What you produce should be every line from the data that includes "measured".

Data extract Block Start

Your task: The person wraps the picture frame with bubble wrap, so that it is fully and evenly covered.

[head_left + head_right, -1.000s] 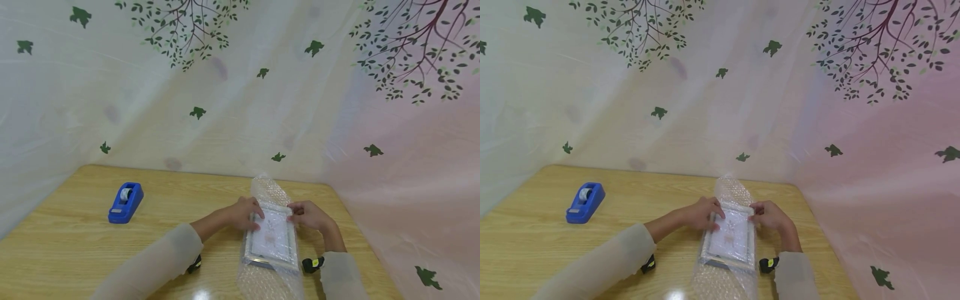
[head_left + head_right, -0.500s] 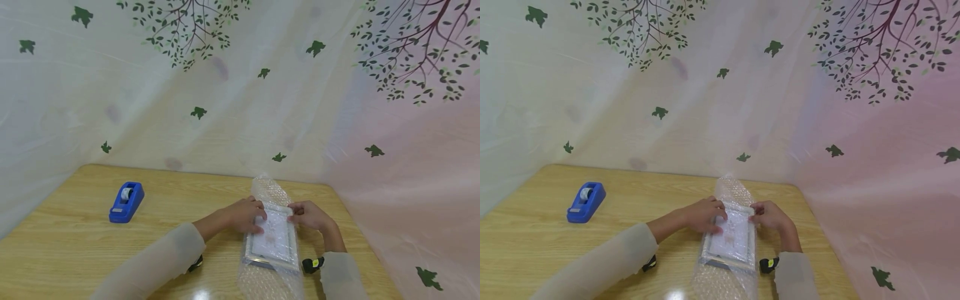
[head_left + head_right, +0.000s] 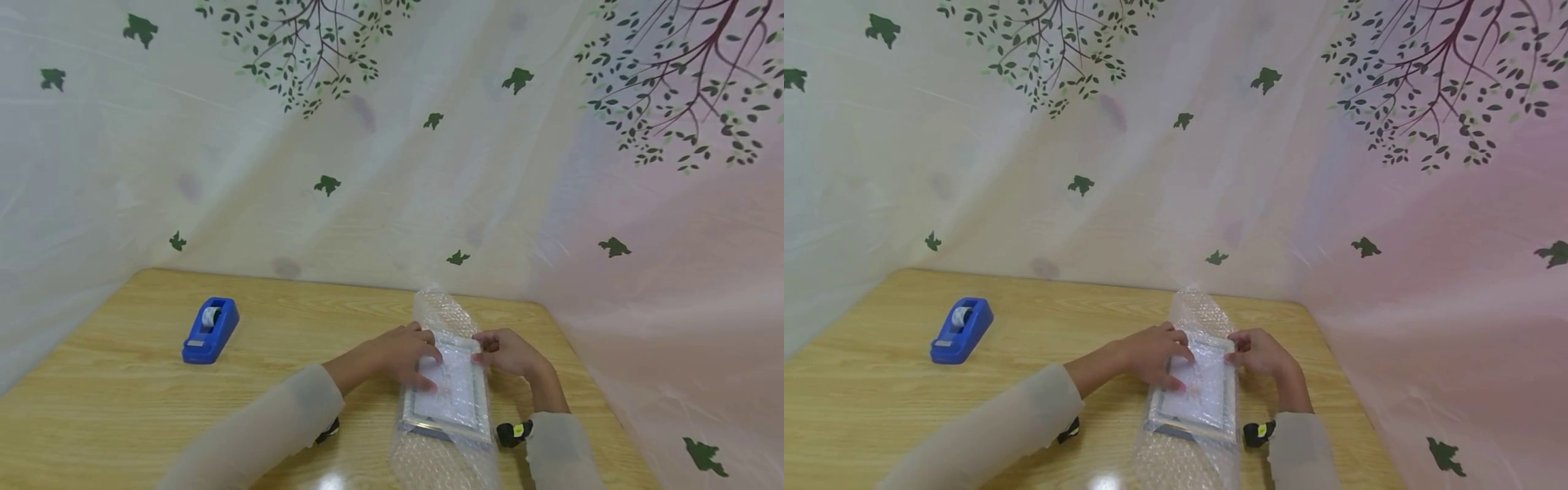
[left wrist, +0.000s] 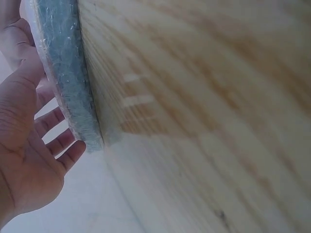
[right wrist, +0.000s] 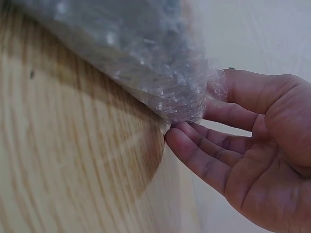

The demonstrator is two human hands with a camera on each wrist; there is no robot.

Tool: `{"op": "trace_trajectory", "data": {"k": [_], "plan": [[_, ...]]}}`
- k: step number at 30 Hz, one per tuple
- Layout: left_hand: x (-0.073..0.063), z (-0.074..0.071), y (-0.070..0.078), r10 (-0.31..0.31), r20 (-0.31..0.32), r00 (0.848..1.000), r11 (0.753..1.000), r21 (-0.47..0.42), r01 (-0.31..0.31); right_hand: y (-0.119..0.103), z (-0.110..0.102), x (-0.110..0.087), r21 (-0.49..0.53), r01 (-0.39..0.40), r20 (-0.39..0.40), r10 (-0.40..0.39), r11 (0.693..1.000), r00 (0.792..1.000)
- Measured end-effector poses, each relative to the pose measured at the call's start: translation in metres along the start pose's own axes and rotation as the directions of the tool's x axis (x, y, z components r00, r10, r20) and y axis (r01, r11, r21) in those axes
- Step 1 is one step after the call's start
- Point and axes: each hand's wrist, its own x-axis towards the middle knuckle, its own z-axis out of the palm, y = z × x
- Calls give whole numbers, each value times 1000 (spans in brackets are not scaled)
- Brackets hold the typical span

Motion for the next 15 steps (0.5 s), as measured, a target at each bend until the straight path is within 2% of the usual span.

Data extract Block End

Response for this exercise:
- Measured end-effector poses, each relative to the pose measured at the call's start: translation in metres along the start pose's own axes and rotation as the directions of the tool's x axis (x, y, z components r00, r10, r20) and y axis (r01, r11, r21) in those axes
Motion for the next 15 steps (0.5 s), as measured, a target at each bend until the straight path is within 2% of the usual span.

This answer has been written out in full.